Searching for similar sounds in a database - general strategies

johannes · November 27, 2022, 12:57pm

Hello,
Is it possible to use flucoma to analyse a source file and search for similar sound files in sound library? I know that is possible when dealing with small slices of audio and when we dealing with a combination of descriptors and looking for knn. but will it work with entire audiofiles and what are the recommendended steps to accomplish it?
any specific pointers to the flucoma documentation beside @jamesbradbury s corpusexplorer tutorial and @tedmoore s note Learn FluCoMa
(that iam about to read)?

the first and most crucial part (at least for me) is to state more precisely the term similarity. very roughly I would say its the likeness of how 2 sounds (and its spectral components) evolve over time.
a door bang and a glas crash might have in common, that they contain one peak/ transient/onset followed by specific decay time, but differ by peak level, length of decay and wich spectral bands are prominent etc… there are other aspects of the sounds that might make the comparison harder as well. for example its most likely that in both sounds (to keep with the door and glas example) the onsets occur at different times (temp. offsets) and might repeat only in one sound.…
iam just thinking loud here, and would be glad to read other thoughts here, to get a more precise idea of this approach and possible strategies.

peace

weefuzzy · November 30, 2022, 10:21am

Hi @johannes

Yes, but it’s up to you how to approach this really.
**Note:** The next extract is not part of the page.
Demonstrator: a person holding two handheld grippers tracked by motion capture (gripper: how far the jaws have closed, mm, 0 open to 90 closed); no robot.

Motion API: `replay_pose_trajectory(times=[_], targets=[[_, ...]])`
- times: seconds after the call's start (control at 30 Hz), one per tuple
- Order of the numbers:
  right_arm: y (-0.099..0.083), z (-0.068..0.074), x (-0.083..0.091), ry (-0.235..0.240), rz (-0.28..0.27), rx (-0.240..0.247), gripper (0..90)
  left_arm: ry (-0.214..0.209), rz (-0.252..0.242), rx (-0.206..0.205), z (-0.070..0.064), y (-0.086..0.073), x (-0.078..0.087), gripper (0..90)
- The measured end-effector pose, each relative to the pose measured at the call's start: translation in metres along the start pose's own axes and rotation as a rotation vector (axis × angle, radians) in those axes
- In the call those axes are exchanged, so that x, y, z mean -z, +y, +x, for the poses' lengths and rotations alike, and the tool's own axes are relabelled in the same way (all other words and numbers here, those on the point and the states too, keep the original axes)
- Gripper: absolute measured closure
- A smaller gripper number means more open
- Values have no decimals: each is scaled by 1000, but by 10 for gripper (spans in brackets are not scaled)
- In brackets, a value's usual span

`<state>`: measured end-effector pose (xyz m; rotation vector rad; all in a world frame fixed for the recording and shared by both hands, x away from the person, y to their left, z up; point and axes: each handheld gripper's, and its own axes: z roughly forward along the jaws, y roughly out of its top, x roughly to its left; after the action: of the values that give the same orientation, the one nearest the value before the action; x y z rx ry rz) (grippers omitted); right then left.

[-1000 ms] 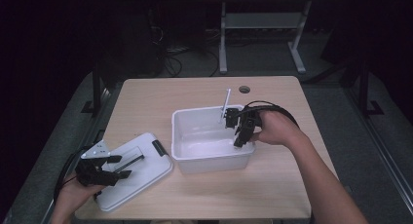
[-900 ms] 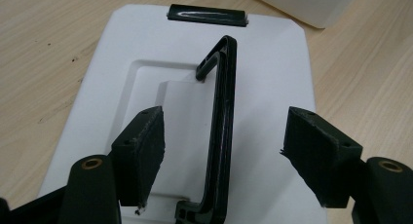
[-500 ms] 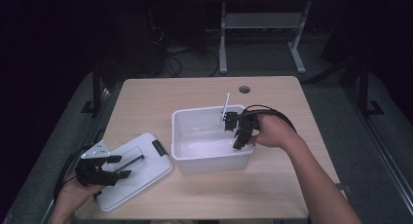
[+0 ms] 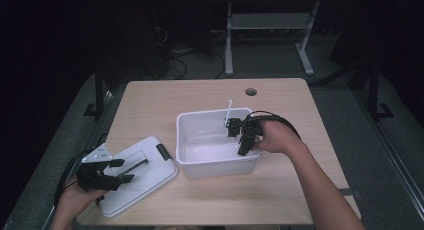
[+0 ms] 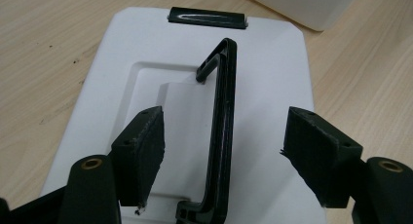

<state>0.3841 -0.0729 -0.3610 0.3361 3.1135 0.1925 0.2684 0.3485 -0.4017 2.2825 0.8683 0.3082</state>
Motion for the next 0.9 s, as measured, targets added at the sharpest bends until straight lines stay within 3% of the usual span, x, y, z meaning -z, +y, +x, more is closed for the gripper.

Depending on the material, summarising a whole file down into (say) a single set of statistics may lose too much information, especially if the morphology of those files is an important part of what makes them distinctive. One thing that @tremblap has done for this is to segment files into a number of (uniform?) slices and make a single ‘point’ that glues together separate statistical summaries for each section: that way you can account more for how the sound changes over time. I think there might even be an early thread on here about it – hopefully PA can remember where!

johannes · November 30, 2022, 8:15pm

hey @weefuzzy
thanks for your help.
can you please explain what you mean by single ´point`?

weefuzzy · December 1, 2022, 8:56am

Ah, right – skipped ahead, sorry. So, if you’re doing similarity matching with our stuff then the things that are being matched against are entries in a fluid.dataset~, like in the corpusexplorer example. I was calling those entries points (which is what the interface is as well, with setpoint etc).

The point is that the content of those entries can be whatever you want – it doesn’t have to be just a bunch of features (or statistics of features) covering a whole file’s duration, but that you could (say) split your files into three sections, and glue together features for each section into a single list that becomes one dataset entry.

johannes · December 2, 2022, 10:21pm

Ok thanks for elaborating. this goes a bit over my head. (Emoji with explode brain)

Sure, for the analysis we dont want averaged values for the whole duration of the files but a series of values describing the changing of the sound over time.

So here @tremblap averages/smoothes the data of every slice (with i guess is rather small) 100-200 ms?

The query is than to find the file that corresponds to the most similar series of data?
Or how can imagine that?

tremblap · December 2, 2022, 10:27pm

I’m destroyed after my gig tonight but I’ll reply tomorrow with loads of details I promise!

tremblap · December 3, 2022, 11:47am

ok your question is both simple and very deep.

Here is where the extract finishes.